I know you love me.
Would I dare write about love—without feeling to be on a stage of so much tired rhetoric that invisible quote marks would be on everything?
I can’t write of love without laughing, partly because happiness goes with it, but also because—well, The Oxford Handbook of Positive Psychology “covers” love in a few pages of a chapter with said name. Meanwhile, literary history always beckons ambivalently. And you know I parsed the presence 16 or so ways—which might be meta-grouped 6-wise: friendship, romantic, familial, artistic, intimate, intellectual. But that can look silly, since what’s romantic without intimacy? And marriage includes most—possibly all? (Derrida was married to a psychoanalyst! “No wonder, then.”) What are differences for, beyond heuristics? We have to get beyond easy senses of things to know possibilities and depths.

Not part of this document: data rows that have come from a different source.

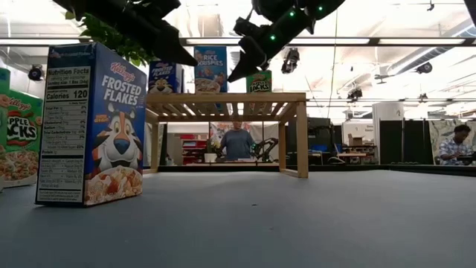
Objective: Stack cereal on shelf
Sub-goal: Put the light blue cereal box on the shelf aligned with the light blue cereal boxes
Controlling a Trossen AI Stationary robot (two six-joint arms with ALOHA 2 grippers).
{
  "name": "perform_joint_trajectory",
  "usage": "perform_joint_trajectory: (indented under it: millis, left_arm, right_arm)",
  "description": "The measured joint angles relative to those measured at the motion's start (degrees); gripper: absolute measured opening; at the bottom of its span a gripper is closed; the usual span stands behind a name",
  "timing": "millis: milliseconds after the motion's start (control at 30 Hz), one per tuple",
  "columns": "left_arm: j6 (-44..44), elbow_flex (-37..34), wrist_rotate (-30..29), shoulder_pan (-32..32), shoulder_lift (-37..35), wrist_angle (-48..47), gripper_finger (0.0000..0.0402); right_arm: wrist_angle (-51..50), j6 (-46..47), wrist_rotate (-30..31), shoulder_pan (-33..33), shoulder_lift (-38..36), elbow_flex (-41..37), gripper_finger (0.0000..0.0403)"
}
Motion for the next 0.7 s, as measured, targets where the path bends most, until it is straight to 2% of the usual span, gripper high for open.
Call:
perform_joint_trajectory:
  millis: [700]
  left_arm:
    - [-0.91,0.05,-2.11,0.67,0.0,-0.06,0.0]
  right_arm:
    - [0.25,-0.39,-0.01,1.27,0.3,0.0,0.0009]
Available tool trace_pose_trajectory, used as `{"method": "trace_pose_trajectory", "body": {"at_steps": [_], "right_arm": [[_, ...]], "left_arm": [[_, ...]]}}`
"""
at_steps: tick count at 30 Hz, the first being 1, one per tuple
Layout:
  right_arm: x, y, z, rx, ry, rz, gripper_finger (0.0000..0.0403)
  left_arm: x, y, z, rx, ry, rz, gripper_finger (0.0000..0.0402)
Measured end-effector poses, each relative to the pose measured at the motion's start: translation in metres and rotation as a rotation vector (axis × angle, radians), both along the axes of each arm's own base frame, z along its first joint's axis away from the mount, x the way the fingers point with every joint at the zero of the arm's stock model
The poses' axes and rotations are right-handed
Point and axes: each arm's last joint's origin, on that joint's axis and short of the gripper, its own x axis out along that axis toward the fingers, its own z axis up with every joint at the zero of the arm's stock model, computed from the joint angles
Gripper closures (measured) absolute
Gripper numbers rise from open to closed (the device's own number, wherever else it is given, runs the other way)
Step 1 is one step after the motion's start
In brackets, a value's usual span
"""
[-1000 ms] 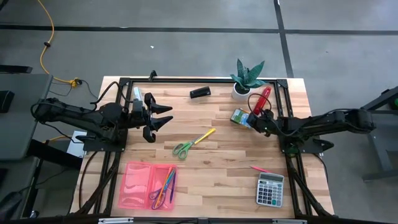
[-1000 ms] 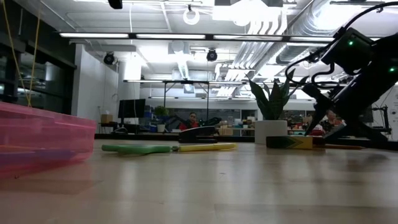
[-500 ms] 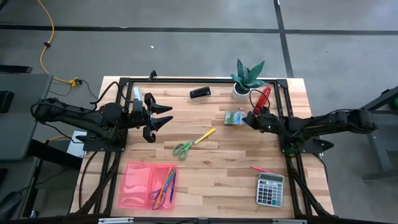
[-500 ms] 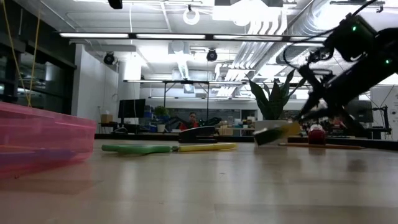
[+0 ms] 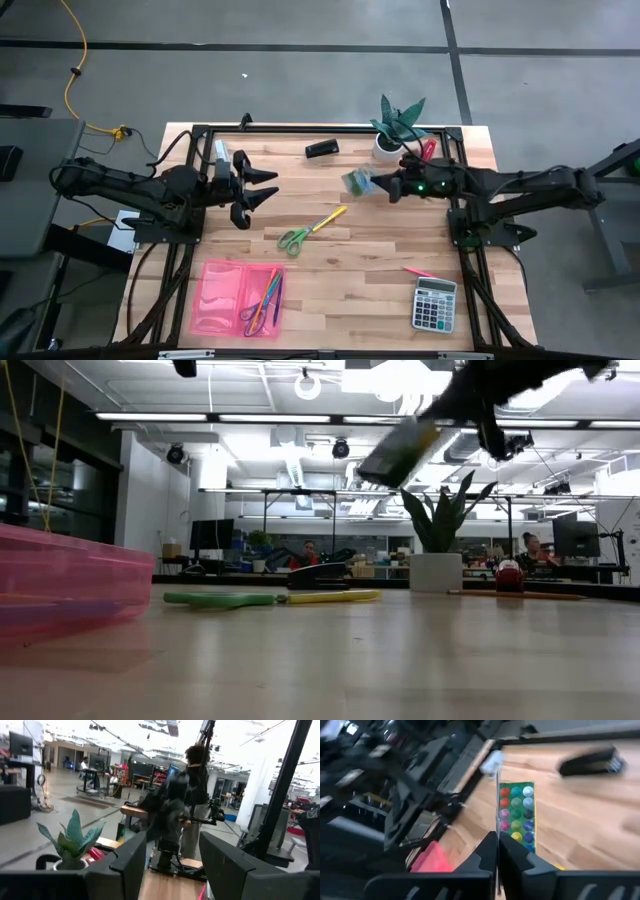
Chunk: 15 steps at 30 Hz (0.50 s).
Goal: Pack school essentials
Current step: Put the crayon box into the supply box
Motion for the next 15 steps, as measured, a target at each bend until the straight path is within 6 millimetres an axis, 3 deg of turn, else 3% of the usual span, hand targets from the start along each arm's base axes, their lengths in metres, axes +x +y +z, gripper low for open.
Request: {"method": "trace_pose_trajectory", "body": {"at_steps": [7,15], "right_arm": [[0.015,0.006,0.045,-0.134,-0.008,0.119,0.0403],[0.034,0.009,0.051,-0.153,0.023,0.209,0.0403]], "left_arm": [[0.004,0.000,-0.008,-0.070,0.052,-0.012,0.0229],[0.014,-0.001,-0.016,-0.089,0.088,-0.014,0.0229]]}}
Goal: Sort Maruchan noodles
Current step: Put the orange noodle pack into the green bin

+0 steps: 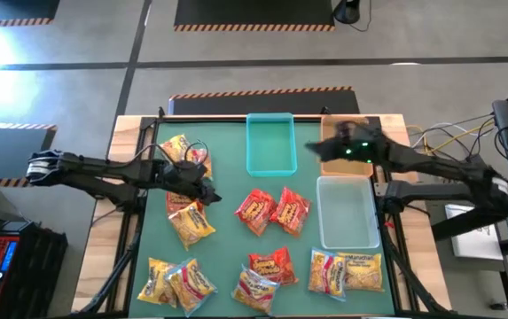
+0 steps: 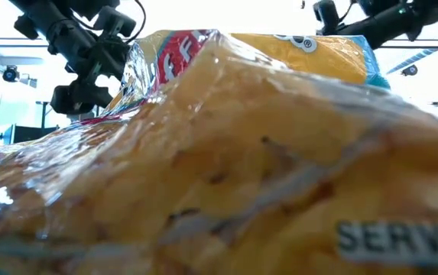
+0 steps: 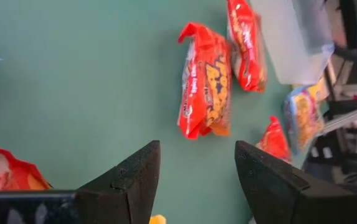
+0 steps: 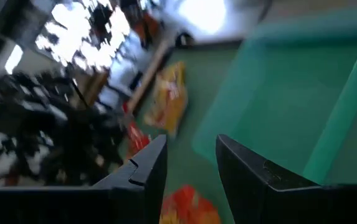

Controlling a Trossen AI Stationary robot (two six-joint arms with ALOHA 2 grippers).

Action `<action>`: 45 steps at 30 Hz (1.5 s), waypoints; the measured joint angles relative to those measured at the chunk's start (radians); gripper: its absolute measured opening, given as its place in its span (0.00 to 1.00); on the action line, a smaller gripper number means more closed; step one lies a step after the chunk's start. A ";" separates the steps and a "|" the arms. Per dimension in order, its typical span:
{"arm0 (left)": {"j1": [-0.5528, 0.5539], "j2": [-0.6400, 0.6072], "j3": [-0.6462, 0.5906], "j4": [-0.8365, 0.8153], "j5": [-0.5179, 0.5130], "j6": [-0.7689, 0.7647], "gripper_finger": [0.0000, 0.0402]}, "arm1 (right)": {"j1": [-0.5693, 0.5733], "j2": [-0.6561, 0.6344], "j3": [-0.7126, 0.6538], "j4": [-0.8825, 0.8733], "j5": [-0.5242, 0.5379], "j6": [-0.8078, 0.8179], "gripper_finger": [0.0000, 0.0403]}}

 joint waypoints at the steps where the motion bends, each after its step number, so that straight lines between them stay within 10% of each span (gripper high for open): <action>1: -0.004 0.009 0.000 0.007 -0.005 0.016 0.47 | 0.020 0.022 0.018 0.003 -0.006 0.004 0.32; 21: -0.012 0.359 0.000 0.408 -0.017 0.188 0.47 | 0.416 0.349 0.102 -0.028 0.124 0.154 0.31; 45: -0.010 0.456 0.000 0.518 -0.097 0.106 0.47 | 0.545 0.709 0.174 0.189 0.114 0.131 0.30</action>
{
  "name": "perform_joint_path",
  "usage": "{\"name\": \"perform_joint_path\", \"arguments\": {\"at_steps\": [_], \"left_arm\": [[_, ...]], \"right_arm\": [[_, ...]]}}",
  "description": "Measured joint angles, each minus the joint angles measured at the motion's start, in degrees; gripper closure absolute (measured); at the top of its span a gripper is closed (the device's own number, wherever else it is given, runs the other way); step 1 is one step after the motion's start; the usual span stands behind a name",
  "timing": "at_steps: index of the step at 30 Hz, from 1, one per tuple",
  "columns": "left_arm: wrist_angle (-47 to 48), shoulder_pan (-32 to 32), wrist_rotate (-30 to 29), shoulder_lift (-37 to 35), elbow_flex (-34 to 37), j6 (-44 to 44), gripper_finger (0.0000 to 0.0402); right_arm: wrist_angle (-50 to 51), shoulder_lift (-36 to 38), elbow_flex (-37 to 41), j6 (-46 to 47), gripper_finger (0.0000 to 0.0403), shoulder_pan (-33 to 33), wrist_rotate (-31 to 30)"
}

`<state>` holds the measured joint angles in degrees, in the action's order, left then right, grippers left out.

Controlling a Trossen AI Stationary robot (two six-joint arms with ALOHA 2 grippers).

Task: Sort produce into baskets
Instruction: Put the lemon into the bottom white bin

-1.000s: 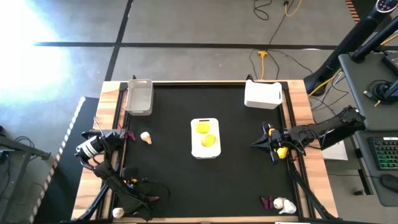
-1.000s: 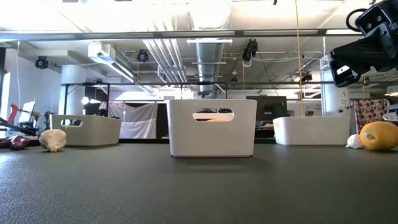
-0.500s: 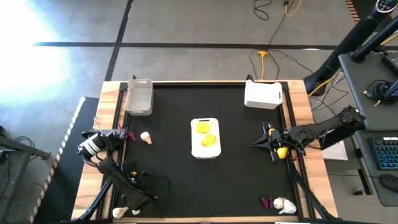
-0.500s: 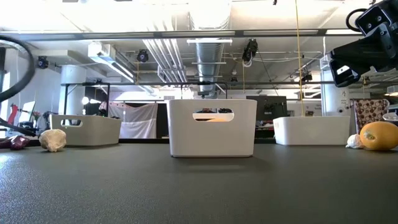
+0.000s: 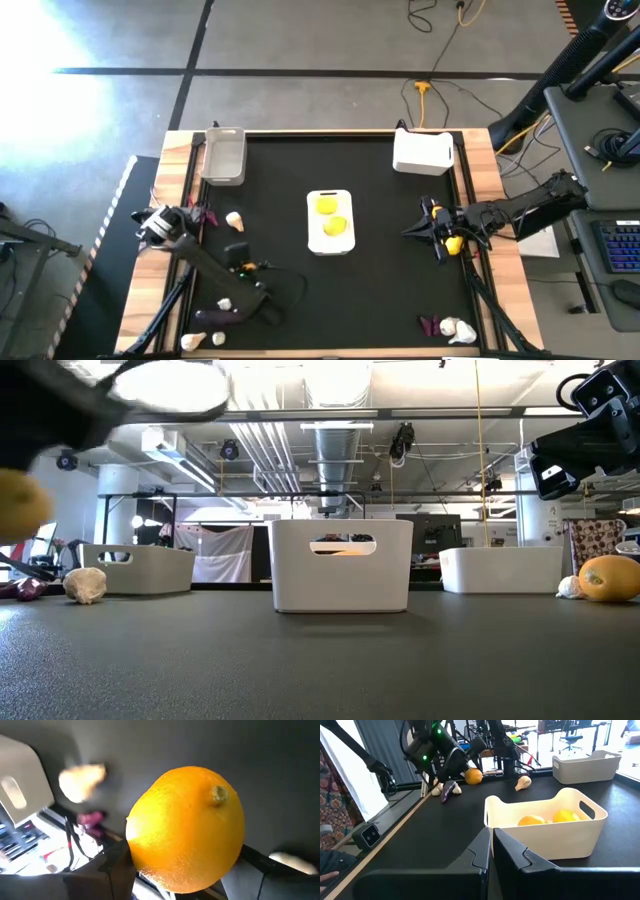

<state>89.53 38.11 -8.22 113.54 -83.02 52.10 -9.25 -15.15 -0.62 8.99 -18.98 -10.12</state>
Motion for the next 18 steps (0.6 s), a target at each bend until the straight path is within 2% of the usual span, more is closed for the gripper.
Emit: {"name": "perform_joint_path", "arguments": {"at_steps": [9, 18], "left_arm": [[0.5, -7.16, -10.01, -0.02, -9.07, 1.33, 0.0182], [0.49, -10.68, -17.43, -0.02, -14.09, -6.68, 0.0181]], "right_arm": [[0.02, 0.01, 0.0, 0.0, 0.039, 0.0, -0.01], [0.02, -0.01, 0.01, 0.0, 0.039, 0.02, 0.01]]}}
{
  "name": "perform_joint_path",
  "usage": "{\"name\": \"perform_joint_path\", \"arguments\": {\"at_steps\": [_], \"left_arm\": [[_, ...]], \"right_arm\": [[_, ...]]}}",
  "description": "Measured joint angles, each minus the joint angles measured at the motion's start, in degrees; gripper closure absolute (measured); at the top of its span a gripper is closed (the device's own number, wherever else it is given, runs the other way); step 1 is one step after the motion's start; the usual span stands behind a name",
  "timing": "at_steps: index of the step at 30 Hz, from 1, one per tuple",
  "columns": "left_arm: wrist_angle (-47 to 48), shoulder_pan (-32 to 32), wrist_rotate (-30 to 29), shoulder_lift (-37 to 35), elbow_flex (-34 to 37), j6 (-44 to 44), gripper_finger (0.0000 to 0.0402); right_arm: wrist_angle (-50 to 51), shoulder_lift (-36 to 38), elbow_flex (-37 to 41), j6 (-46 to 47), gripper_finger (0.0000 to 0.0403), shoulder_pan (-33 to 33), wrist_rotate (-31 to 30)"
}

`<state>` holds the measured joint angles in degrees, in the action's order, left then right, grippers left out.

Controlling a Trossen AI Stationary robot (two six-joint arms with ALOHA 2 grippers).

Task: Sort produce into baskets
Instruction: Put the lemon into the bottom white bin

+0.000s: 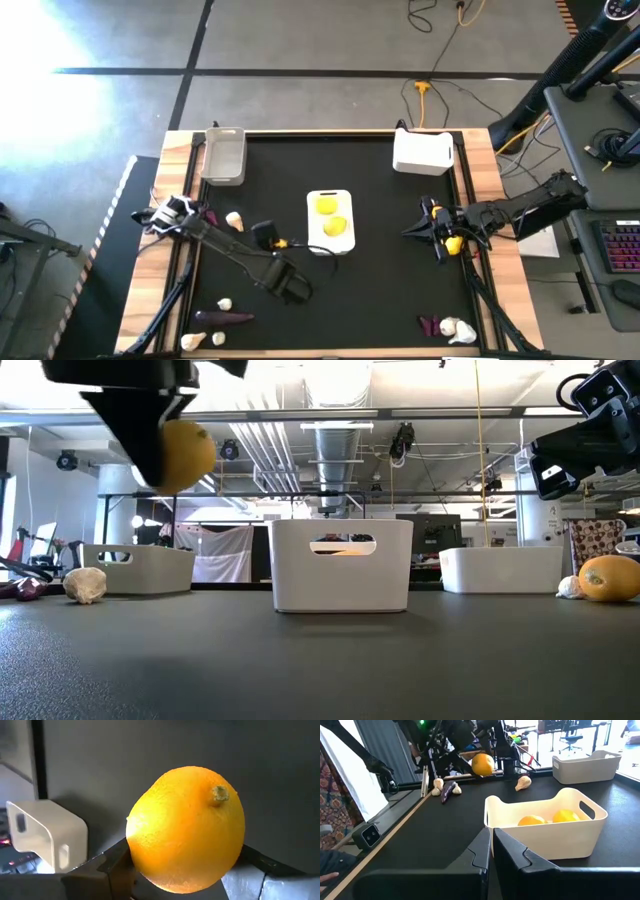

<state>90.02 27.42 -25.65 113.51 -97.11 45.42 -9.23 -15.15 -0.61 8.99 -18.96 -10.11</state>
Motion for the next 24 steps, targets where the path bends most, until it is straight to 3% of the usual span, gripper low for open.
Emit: {"name": "perform_joint_path", "arguments": {"at_steps": [8, 24], "left_arm": [[-2.31, -4.93, -3.76, 0.02, 0.04, -2.01, 0.0182], [-19.34, -14.26, -6.08, 0.07, 0.25, -5.56, 0.0177]], "right_arm": [[-0.01, 0.01, -0.02, 0.0, 0.039, -0.01, -0.02], [-0.01, 0.0, 0.0, 0.0, 0.039, 0.0, -0.01]]}}
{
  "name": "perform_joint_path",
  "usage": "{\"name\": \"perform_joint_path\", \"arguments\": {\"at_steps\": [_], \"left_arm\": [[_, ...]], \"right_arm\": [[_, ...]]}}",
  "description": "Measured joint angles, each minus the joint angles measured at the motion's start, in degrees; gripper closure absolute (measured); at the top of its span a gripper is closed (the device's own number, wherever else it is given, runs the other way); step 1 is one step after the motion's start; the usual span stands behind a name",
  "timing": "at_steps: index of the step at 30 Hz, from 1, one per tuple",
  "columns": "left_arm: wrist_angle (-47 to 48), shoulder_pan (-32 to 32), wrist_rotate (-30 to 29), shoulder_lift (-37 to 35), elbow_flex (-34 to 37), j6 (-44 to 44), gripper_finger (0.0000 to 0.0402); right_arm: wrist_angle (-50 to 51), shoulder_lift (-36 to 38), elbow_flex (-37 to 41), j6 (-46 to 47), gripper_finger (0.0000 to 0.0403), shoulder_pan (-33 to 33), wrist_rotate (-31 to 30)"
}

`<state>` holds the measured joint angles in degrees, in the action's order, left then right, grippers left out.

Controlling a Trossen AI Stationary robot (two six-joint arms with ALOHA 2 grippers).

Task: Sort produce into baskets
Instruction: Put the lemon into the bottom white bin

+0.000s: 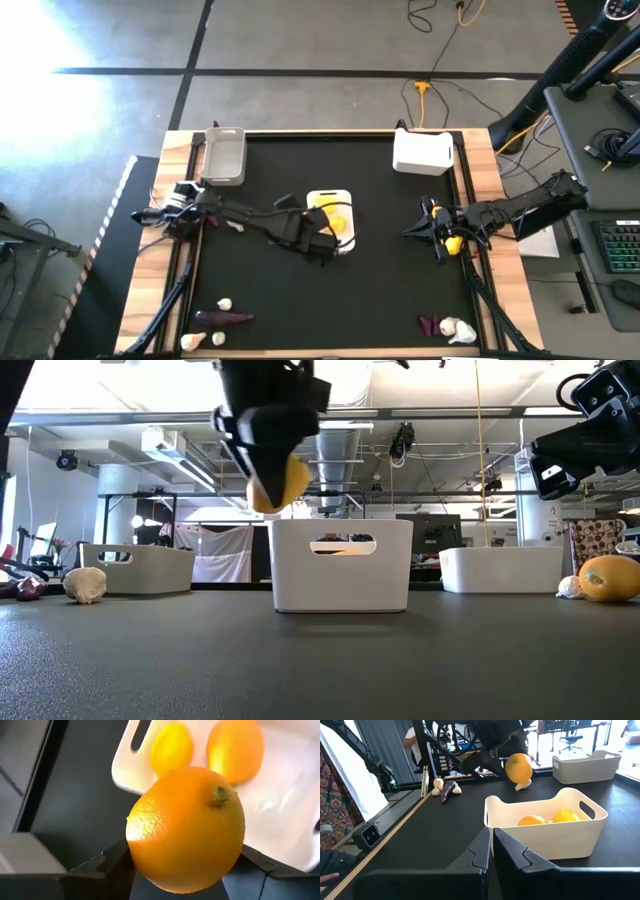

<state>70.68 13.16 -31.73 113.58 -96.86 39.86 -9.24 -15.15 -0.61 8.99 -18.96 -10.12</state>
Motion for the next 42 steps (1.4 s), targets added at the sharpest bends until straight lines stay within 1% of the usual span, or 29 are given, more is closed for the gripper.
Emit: {"name": "perform_joint_path", "arguments": {"at_steps": [2, 4, 8, 11, 17, 23, 27, 36, 42], "left_arm": [[-2.62, -0.74, -0.07, 0.0, 0.0, -1.78, 0.0177], [-5.0, -1.41, -1.61, 0.0, 0.01, -2.32, 0.0177], [-9.62, -2.22, -9.59, 0.02, 0.02, -0.55, 0.0177], [-12.39, -2.73, -12.08, 0.02, 0.24, 0.97, 0.0177], [-13.71, -3.58, -11.63, 0.58, 0.61, -1.18, 0.0177], [-15.16, -5.27, -2.26, 2.17, 1.29, -1.65, 0.0177], [-15.19, -6.05, -0.78, 4.34, 1.31, -2.15, 0.0177], [-14.74, -6.77, -0.78, 7.93, 1.31, -8.73, 0.0178], [-14.43, -7.48, -4.93, 9.16, 1.31, -12.28, 0.0175]], "right_arm": [[0.01, 0.0, 0.0, 0.0, 0.039, -0.02, 0.0], [0.01, 0.0, 0.01, 0.0, 0.039, -0.02, 0.01], [0.0, 0.01, -0.01, 0.0, 0.039, -0.01, 0.01], [-0.01, 0.01, 0.0, 0.0, 0.039, -0.02, -0.01], [0.01, 0.01, -0.01, 0.0, 0.039, 0.0, -0.01], [0.0, 0.0, -0.01, 0.0, 0.039, -0.01, 0.01], [0.01, 0.06, 0.0, 0.0, 0.039, 0.0, -0.01], [-0.01, 0.06, 0.0, 0.0, 0.039, -0.02, 0.0], [-0.01, 0.06, -0.01, 0.0, 0.039, -0.02, 0.01]]}}
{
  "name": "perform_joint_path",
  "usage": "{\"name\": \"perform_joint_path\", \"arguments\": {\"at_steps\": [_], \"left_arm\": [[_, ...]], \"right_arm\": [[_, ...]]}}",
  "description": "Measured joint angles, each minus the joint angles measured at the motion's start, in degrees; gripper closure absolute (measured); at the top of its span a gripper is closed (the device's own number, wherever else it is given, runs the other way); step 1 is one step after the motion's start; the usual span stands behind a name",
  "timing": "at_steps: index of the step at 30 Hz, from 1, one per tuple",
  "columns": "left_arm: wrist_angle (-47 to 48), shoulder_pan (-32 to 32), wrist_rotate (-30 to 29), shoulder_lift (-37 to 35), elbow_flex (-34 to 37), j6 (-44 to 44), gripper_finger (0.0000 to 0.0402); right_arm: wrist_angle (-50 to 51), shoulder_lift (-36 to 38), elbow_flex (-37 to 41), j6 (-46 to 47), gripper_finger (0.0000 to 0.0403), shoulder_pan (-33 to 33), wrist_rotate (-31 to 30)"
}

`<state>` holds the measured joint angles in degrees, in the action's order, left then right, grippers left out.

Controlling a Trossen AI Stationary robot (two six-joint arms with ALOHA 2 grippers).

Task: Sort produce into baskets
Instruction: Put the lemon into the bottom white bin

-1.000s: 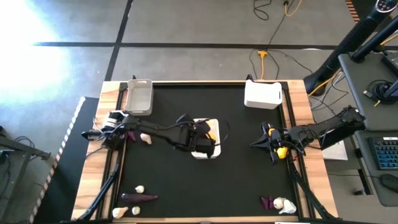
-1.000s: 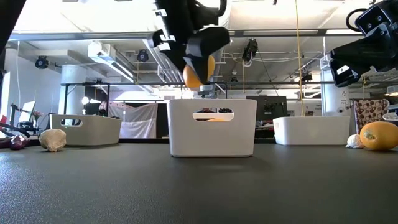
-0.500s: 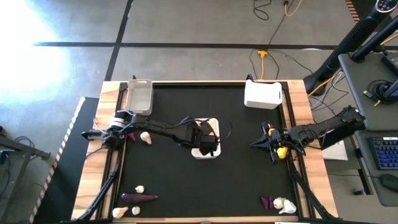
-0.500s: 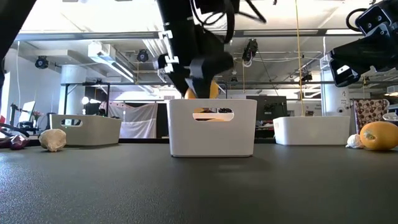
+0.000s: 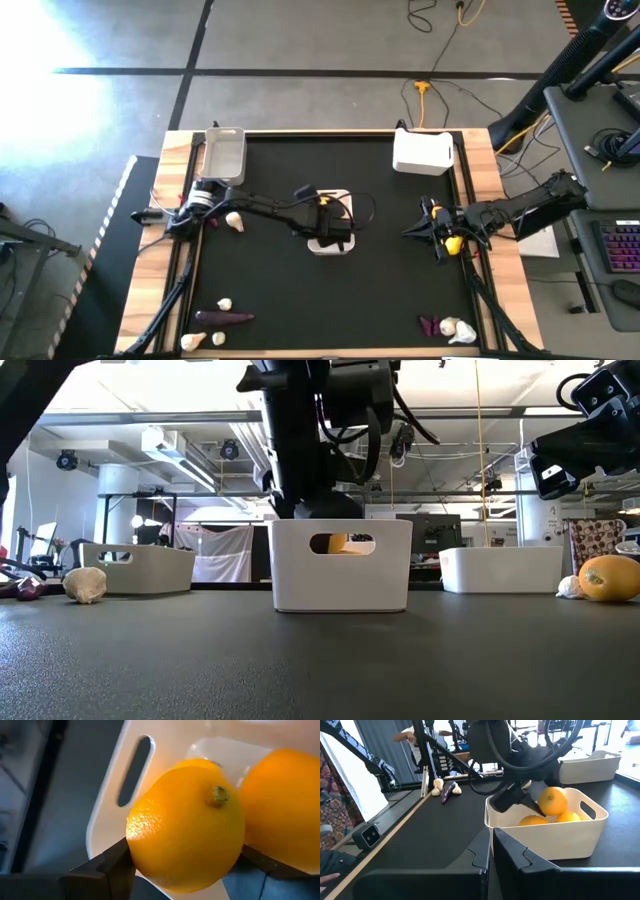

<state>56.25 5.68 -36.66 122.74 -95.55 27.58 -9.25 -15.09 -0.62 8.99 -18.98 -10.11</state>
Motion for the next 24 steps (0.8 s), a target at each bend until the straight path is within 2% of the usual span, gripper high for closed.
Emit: {"name": "perform_joint_path", "arguments": {"at_steps": [10, 24], "left_arm": [[-0.09, -0.08, -3.9, 0.02, 0.0, -1.16, 0.0147], [-1.89, -0.08, -3.88, 0.02, 0.0, -1.17, 0.014]], "right_arm": [[0.01, 0.0, 0.02, 0.02, 0.039, 0.0, -0.02], [0.02, 0.0, 0.0, 0.0, 0.039, 0.02, -0.02]]}}
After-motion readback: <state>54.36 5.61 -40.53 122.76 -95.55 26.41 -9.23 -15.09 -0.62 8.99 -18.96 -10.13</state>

The Handbook’s Index entry has numerous subcategories, but they’re all referring to that one chapter. So, the subcategories “are,” listed alphabetically (but I wonder what a good genealogical sequence would be):
Love:
across culturesI love it.
attachment and
evolution of
happiness and
love triangles
measurement of
passionate love
passionate/companionate love
prototypes of
respect and
romantic, history of
self expansion and
sexuality and
social approach to
styles of
subjective well-being and
3:20 pm
My interest in feeling as such, love, desire, etc. is not merely self-indulgent. I’ll keep it entertaining here, but postings elsewhere (to be noted here) will get more focused and analytical.
“Feeling,” you might know, is highly topical in neurosciences vis-à-vis understanding emotional intelligence, but the range of feeling typical to literary art isnt’t so much the concern of science. In the long run, I’m interested in seeing a synergy of interests.
“Love” is made central to ethics for those theorists interested in the work of Princeton philosopher Harry Frankfurt. But the range of meaning of love is not apparently addressed (at least, not by Frankfurt in Reasons of Love, 2004).
“Desire” is a keynote for theorizing action, value, and preference by philosophers interested in Michael Bratman, who employs a notion of “higher-order desire” to analyze conflicts of interest, preference, and value.
So, I play, I indulge myself, but also I have philosophical motives.
7:52 pm
Pedro Almodóvar’s “Broken Embraces” is a must see. I adore its fabulous storyline, stories within stories, comedy within drama.
It’s cinematic fun, every minute. The parody of René Magritte’s painting “the lovers” is hilarious.
The melancholy guitarist singing during the long closing credits (on a black background) caused me to close my eyes and stay to the very last moment (like the ending credits of “Rachel Getting Married,” which has a beautiful violin solo while the camera holds on a garden, like a still life behind the credits).